It’s not unusual for writers around the world to work as literary translators, too. The practice is more common outside of the US, but here, too, we have great poet translators, such as Forrest Gander, Arthur Sze, John Keene, Jennifer Grotz, Don Mee Choi, Aaron Coleman, Johannes Goransson, etc.
That said, the reason I started translating had little to do with following tradition. As I completed my MFA studies and my first book, I got a little anxious. What if there were no poems left in me? How would I sustain my writing practice without the workshop? How could I possibly continue writing publication-ready work without my mentors? More than anything, I wanted to avoid plateauing as a poet—mining the same themes in the same predictable ways. In addition to wanting to grow, I also wanted to keep the momentum of writing. What I didn’t realize at the time was that the authors I’d soon be translating would become my teachers and that the practice of translation would facilitate a continuous growth for me as an artist.

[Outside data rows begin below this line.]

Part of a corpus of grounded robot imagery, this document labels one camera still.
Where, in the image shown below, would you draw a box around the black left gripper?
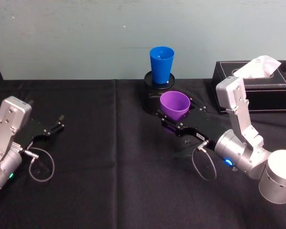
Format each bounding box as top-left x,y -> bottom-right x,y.
20,99 -> 65,150

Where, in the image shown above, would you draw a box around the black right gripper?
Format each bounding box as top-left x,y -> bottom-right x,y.
157,99 -> 232,145

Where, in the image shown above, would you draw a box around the purple plastic cup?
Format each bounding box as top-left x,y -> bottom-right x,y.
159,90 -> 191,121

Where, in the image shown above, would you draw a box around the black round mesh stand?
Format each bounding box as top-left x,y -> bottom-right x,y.
143,70 -> 177,115

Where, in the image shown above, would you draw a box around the blue plastic cup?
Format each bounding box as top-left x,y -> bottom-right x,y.
149,46 -> 175,84

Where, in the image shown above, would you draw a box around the black table cloth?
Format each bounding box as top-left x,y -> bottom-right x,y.
0,77 -> 286,229

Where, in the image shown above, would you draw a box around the black tissue box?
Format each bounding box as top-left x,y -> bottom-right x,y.
211,59 -> 286,115

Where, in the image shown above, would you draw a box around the white tissue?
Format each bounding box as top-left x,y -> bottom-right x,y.
233,55 -> 282,79

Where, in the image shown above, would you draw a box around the thin grey right gripper cable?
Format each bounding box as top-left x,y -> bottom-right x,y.
192,140 -> 217,182

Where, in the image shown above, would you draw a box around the thin grey gripper cable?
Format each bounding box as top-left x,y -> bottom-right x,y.
192,140 -> 217,182
22,147 -> 56,183

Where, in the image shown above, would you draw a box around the thin grey left gripper cable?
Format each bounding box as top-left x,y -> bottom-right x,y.
22,147 -> 56,183

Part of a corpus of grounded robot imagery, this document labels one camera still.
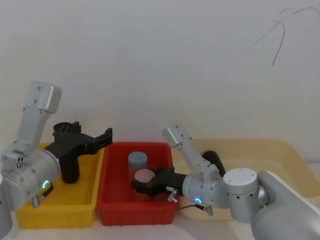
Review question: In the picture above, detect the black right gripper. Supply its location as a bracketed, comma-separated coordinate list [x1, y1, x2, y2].
[131, 166, 188, 198]

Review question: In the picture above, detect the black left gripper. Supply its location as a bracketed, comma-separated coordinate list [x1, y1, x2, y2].
[44, 127, 113, 166]

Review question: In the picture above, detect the pink cylinder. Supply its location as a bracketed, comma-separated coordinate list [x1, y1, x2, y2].
[134, 169, 155, 202]

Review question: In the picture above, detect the blue-grey cylinder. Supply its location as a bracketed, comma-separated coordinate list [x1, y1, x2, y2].
[127, 150, 149, 177]

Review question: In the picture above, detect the red plastic bin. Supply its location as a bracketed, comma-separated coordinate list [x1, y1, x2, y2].
[96, 141, 177, 227]

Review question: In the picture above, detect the black round tube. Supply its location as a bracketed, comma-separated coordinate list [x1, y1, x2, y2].
[52, 121, 83, 136]

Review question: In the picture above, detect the black cylinder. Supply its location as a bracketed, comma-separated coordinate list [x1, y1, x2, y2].
[61, 154, 81, 185]
[201, 149, 227, 180]

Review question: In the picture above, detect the yellow plastic bin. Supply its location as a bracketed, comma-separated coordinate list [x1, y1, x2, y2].
[15, 141, 106, 230]

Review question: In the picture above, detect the cream plastic tray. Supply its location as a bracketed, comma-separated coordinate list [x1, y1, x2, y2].
[172, 138, 320, 221]

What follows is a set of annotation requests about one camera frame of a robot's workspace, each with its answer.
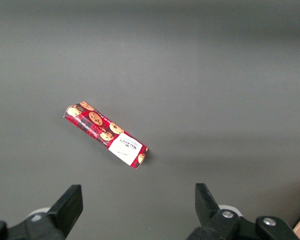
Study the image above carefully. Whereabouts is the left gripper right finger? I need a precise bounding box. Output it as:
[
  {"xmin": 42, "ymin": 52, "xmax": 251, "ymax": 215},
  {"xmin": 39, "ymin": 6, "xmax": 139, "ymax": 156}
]
[{"xmin": 187, "ymin": 183, "xmax": 300, "ymax": 240}]

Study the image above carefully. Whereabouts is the red tartan cookie box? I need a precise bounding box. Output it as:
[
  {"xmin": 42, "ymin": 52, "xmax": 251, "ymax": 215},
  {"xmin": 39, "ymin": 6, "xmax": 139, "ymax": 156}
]
[{"xmin": 62, "ymin": 100, "xmax": 150, "ymax": 170}]

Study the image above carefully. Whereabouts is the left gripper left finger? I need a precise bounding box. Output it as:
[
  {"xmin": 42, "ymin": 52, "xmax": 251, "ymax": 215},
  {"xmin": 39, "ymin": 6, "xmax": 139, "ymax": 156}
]
[{"xmin": 0, "ymin": 184, "xmax": 84, "ymax": 240}]

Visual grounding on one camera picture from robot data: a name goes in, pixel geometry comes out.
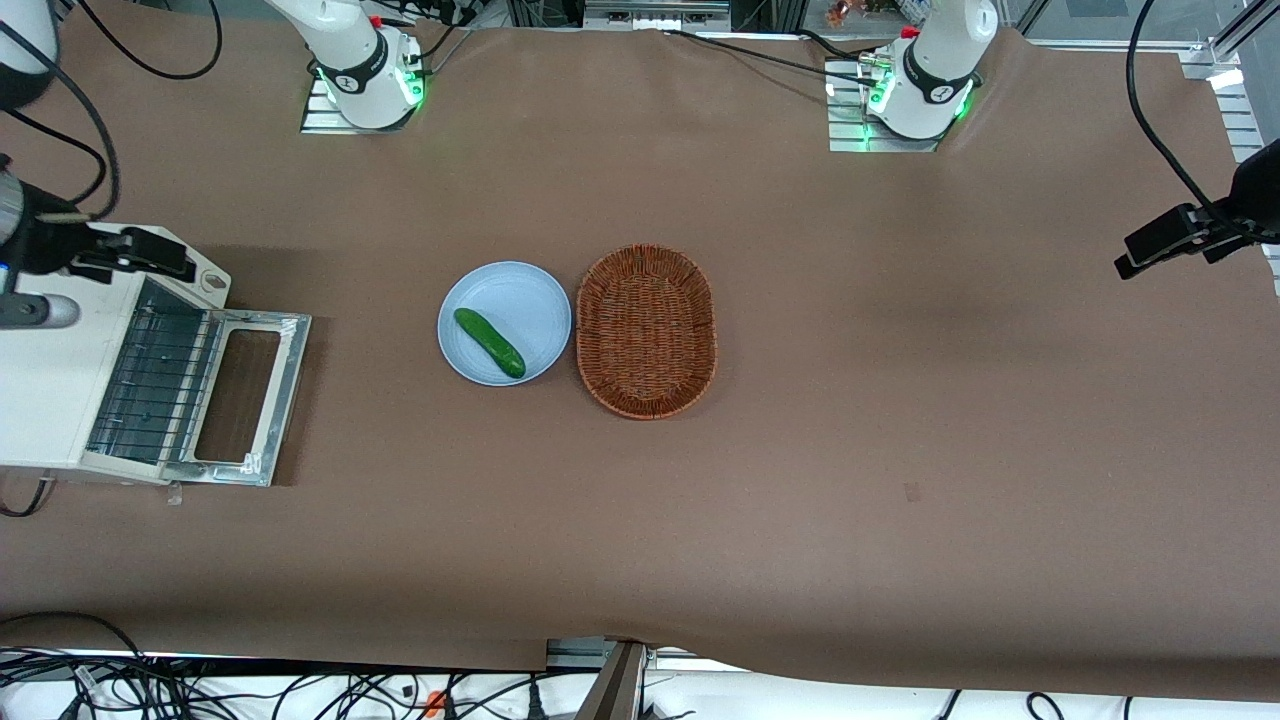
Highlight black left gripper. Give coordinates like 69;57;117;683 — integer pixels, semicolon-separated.
1114;140;1280;281

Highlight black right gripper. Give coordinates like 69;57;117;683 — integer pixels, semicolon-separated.
18;208;197;286

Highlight oven door with glass window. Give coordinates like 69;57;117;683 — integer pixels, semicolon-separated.
165;310;313;488

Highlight white toaster oven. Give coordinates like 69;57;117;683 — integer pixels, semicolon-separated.
0;225;233;486

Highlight green cucumber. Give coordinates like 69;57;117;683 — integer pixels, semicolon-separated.
453;307;527;380

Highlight light blue plate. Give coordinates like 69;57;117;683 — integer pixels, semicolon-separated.
437;261;573;387

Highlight brown paper table cover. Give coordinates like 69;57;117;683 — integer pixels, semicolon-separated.
0;10;1280;701

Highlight brown wicker basket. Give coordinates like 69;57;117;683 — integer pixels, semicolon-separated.
575;244;719;421

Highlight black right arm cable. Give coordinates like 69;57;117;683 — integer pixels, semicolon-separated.
0;0;223;219

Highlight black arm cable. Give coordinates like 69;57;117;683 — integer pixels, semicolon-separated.
0;0;223;219
1126;0;1246;236

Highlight wire oven rack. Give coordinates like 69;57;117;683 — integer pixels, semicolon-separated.
88;282;213;466

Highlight aluminium table frame profile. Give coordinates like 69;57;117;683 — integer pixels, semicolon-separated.
1180;0;1280;296

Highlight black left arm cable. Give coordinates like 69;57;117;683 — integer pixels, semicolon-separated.
1126;0;1246;236

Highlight aluminium right arm base plate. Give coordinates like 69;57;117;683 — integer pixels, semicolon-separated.
300;72;423;135

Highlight black oven power cable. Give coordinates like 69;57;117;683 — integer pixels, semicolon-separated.
0;478;53;519

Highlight black looping floor cable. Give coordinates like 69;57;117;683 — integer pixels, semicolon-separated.
0;611;151;666

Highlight aluminium left arm base plate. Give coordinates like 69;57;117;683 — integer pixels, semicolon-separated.
827;58;949;154

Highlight tangled black floor cables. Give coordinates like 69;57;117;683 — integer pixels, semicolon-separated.
0;645;546;720

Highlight black cable on table cover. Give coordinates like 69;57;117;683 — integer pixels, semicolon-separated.
660;28;886;89

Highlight aluminium rear frame bar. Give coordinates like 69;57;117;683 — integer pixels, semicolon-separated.
583;0;731;31

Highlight aluminium frame post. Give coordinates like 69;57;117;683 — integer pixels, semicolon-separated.
546;638;653;720

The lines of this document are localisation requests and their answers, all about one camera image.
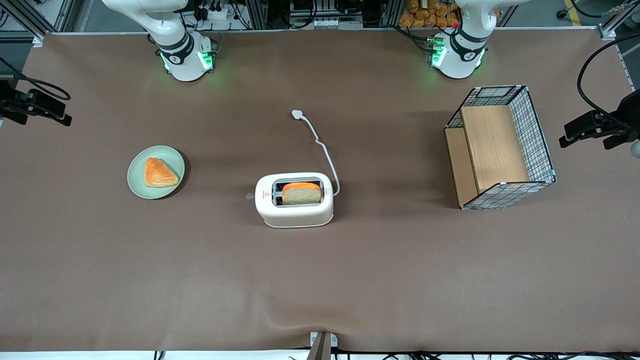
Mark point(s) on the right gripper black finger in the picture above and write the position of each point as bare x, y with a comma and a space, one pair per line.
16, 119
47, 104

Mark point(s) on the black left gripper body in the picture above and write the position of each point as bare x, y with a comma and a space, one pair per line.
626, 116

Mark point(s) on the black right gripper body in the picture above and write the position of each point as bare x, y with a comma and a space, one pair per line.
10, 102

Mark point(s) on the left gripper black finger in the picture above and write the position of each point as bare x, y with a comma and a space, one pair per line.
582, 127
619, 141

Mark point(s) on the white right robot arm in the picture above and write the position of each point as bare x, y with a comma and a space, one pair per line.
182, 55

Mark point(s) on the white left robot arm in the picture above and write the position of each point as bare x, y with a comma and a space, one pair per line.
460, 57

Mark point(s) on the white two-slot toaster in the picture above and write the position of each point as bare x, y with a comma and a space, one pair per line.
295, 215

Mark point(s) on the wooden stepped shelf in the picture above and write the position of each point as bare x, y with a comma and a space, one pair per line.
492, 147

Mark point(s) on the pale green round plate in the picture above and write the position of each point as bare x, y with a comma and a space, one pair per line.
137, 180

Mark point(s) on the triangular orange pastry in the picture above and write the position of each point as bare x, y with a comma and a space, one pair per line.
159, 174

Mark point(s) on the white power strip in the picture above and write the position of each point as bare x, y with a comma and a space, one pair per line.
216, 13

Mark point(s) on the bag of bread rolls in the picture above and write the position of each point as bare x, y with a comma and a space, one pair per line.
425, 14

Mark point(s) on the bread slice with orange crust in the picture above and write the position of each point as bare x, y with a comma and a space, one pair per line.
301, 195

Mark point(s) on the brown table mat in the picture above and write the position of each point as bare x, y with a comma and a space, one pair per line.
320, 280

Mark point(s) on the aluminium frame profile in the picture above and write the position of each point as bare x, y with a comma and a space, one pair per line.
617, 20
35, 20

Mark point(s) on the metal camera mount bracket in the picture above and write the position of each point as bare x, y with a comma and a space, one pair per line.
322, 345

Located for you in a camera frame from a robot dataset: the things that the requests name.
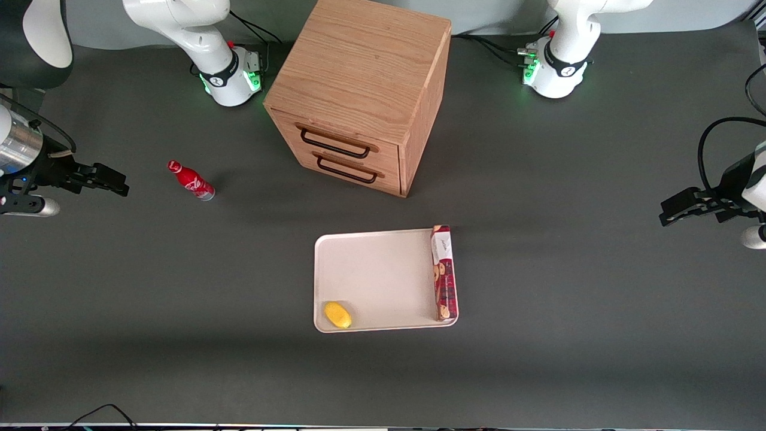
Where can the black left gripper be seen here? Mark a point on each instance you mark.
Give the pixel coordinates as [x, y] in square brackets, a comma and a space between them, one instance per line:
[730, 178]

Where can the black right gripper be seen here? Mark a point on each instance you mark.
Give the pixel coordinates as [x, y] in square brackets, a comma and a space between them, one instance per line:
[49, 170]

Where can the red coke bottle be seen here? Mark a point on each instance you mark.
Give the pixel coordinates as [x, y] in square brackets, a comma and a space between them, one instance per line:
[192, 182]

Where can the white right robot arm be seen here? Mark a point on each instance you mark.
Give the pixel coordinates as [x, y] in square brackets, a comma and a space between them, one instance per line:
[197, 36]

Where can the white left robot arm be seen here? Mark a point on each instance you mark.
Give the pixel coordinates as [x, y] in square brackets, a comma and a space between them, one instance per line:
[568, 66]

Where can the white plastic tray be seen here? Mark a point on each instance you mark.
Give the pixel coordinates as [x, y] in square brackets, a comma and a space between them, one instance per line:
[383, 281]

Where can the red cookie box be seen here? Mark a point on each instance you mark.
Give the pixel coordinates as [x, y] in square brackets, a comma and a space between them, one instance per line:
[444, 275]

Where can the yellow lemon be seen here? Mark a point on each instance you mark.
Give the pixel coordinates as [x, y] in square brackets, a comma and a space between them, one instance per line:
[338, 315]

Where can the wooden drawer cabinet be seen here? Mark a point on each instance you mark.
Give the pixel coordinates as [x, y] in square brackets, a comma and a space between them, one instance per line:
[365, 72]

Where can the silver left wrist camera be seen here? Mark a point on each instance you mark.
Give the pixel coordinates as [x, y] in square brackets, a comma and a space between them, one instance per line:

I think the reason we translate is the same reason we write—to experience something beyond ourselves. I also believe that we make art for the same reason we make love—to feel more alive, to go beyond the rational, to step inside the elsewhere.
Yes, there is an erotic nature to the process of writing—we cross the edge of the real and enter the realm of the imagination. And imagination yearns to experience the mystery of life. She is wild and therefore erogenous. That’s why, I imagine, inspiration feels a lot like lust.
We write to forget ourselves—our worries, stresses, frustrations and our desires. And even when we choose to make sense of our actual life on the page, we engage our imagination. The mind is not restricted by the physical, and the page is a safe space. We are free to write as we like.
Or not. Our imagination and our writing ability is restricted by the limits of our sensibilities and skills. This is where translation comes in. Translation is an invitation for writers to experiment, get out of their comfort zone, and get in the habit of expanding their abilities and aesthetics.
To be clear: translation is not necessarily a natural gift that multilingual people share. Professional literary translation requires discipline as well as talent. However, engaging in translation as a writing practice requires inquiry and deep immersion in someone else’s work. It also requires knowledge of the source language and culture as well as excellent skills as a poet. To translate a poem is to liberate the unity of meaning (including rhythm, tone, and the overall reading effect) from the source language, carry it in one’s mind, and then alchemize it into another language. The task involves a series of challenges and choices. Translation, therefore, offers continuous opportunities to push beyond our habitual ways of writing.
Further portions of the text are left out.